→ **YOUR OBJECTIVE**:
A single number is needed: how many lines of the data below contain "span".

※

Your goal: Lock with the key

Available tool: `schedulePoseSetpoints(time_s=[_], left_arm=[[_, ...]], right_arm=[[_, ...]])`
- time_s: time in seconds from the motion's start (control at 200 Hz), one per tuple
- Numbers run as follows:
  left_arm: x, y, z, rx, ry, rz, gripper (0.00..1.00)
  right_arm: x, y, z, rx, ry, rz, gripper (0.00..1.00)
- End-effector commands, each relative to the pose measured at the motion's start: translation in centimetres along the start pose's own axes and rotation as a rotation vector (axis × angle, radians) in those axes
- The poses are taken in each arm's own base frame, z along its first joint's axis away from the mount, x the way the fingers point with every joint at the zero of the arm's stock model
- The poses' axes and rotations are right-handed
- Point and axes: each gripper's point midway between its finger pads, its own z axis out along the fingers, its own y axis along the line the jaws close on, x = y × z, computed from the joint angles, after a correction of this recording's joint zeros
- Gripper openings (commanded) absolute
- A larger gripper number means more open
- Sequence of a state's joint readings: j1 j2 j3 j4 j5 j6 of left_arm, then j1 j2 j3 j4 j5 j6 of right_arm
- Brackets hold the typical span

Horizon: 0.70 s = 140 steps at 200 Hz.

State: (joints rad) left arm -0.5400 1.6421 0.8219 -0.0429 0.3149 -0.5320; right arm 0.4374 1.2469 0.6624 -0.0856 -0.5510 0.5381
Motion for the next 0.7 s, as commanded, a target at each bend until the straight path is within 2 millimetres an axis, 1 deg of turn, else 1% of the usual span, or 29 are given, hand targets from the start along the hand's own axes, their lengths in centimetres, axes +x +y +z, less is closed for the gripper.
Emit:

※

→ **TASK RESULT**:
2